CSCI 233 Python Exercise 6

Today, you will be working on completing the second program from last week’s lab. Complete occurs.py and submit it as P5 before 5:00 pm on Tuesday, Feb. 23.

Working with dictionaries and lists

Basics

Recall from class that a dictionary (Python type dict) is a type that provides a mapping from one set of values (the keys) to another (the values). Another way to think of a dictionary is as a collection of (key, value) pairs, stored so that, given a key, it is easy to find the corresponding value.

Dictionaries use much of the same syntax as lists, with the key as the subscript. Thus subscriptina allows a value to be stored into, accessed, and removed from a dictionary d with

    d["word"] = "definition"
    print d["word"]
    del d["word"]

A dictionary is not ordered in any meaningful way; so they do not support the slicing that lists do.

Unlike a list, which is dense—its subscripts form a compact range—a dictionary is sparse. To test whether there is an entry for a given key, use the in operator, so that

k in d

is true if and only if key k is present in the dictionary d.

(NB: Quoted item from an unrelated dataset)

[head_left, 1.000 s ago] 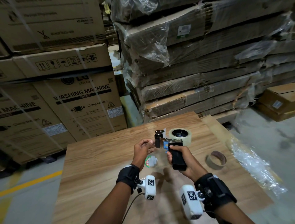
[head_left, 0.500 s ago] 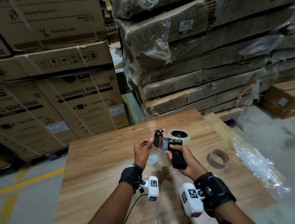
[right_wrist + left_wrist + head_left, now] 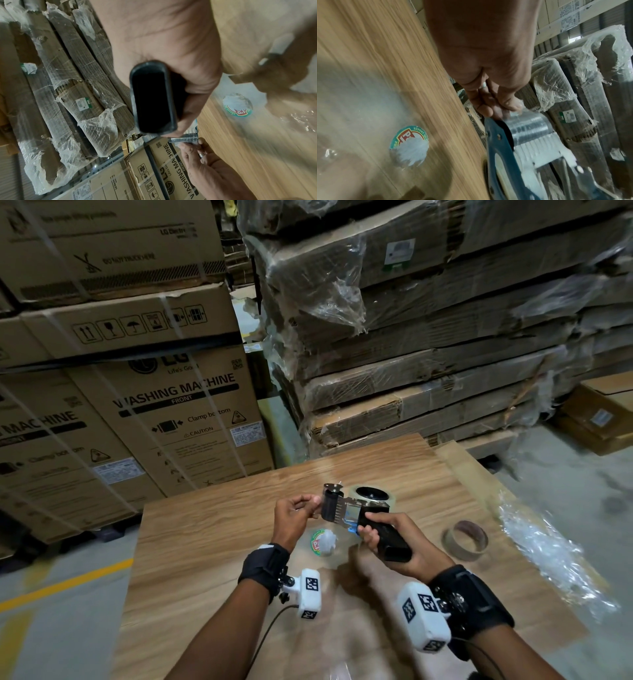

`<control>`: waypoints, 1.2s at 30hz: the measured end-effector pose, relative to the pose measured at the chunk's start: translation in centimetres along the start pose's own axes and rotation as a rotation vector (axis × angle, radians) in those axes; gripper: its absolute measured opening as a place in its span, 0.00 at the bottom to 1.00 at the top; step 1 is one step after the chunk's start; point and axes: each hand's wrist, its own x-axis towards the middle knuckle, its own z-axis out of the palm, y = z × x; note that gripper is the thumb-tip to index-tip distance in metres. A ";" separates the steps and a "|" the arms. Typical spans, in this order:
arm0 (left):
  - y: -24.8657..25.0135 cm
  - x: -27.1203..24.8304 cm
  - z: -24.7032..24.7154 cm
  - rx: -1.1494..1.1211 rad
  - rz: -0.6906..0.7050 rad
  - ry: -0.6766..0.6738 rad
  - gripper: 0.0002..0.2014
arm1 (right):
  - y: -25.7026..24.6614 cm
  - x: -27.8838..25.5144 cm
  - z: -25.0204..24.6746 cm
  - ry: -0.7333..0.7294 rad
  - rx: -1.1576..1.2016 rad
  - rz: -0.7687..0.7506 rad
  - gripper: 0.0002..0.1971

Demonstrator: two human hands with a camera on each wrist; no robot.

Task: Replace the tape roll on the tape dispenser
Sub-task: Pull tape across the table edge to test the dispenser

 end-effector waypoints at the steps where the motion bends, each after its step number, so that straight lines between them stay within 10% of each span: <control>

The absence can be checked with

k not in d

It is so often useful to get the value for a key, if there is one, or some particular value if it is not present, that there is a method get() for this purpose:

d.get(k, v)

A similar method setdefault() can be used to insert the default value for the key.

Not all types can be used as keys. The technical name for the requirement on a key type is that it be hashable–the property needed to make efficient lookup possible. In practice, one requirement for hashable is that the type be immutable. So we can use strings, integers, and tupes for keys, but not lists or dictionaries.

Writing out dictionaries

Python will print a dictionary uses braces, with a colon separating each key and value, as in

{ 1:2, "word":"definition", "meaning":42 }

Note that, as this example shows, a dictionary need not be homogeneous in either the key or value type.

Extracting contents

A dictionary is stored for quick access, but the order in which key-value pairs are stored is not meaningful to us. You can extract the whole of a dictionary as a list using one of three methods:

    d.keys()
    d.values()
    d.items()

While the order is hard to predict, if you make calls to keys() and values() without making any changes to the dictionary, the two lists will be in corresponding order. A dictionary emphitem is a key-value pair, as a tuple. The ability to do multiple assignment from a tuple gives rise to a very common way of iterating over a dictionary:

for k,v in d.items():
do something with k and v

Iterators

The methods mentioned above build a list containing an entry for each item in the dictionary. If the dictionary were very large (or the computer’s memory small!), that might be wasteful when all you want to do is iterate over the list.

Python provides types known as iterators for this purpose. An iterator can be thought of as an object the represents a sequence, with the promise to produce each element of the sequence as needed. That may be more efficient than producing the entire list at one time.

    d.iterkeys()
    d.itervalues()
    d.iteritems()

are just like the previous methods, except that they return an iterator instead of an actual list.

Sorting, default and keyword parameters

In computing, we use the verb sort to mean “put into (ascending) order”. The list type has a standard method sort() that rearranges the list in this fashion. So, for example

>>> print x
[4, 2, 3]
>>> x.sort()
>>> print x
[2, 3, 4]

Help on method descriptor:

sort(…)
L.sort(cmp=None, key=None, reverse=False) -- stable sort *IN PLACE*

The parameters listed here are different from what we’ve seen before. First, they are optional–you can call the sort() method without specifying any of them. What this description shows you is the default value that each formal parameter is assigned if there is no corresponding actual parameter.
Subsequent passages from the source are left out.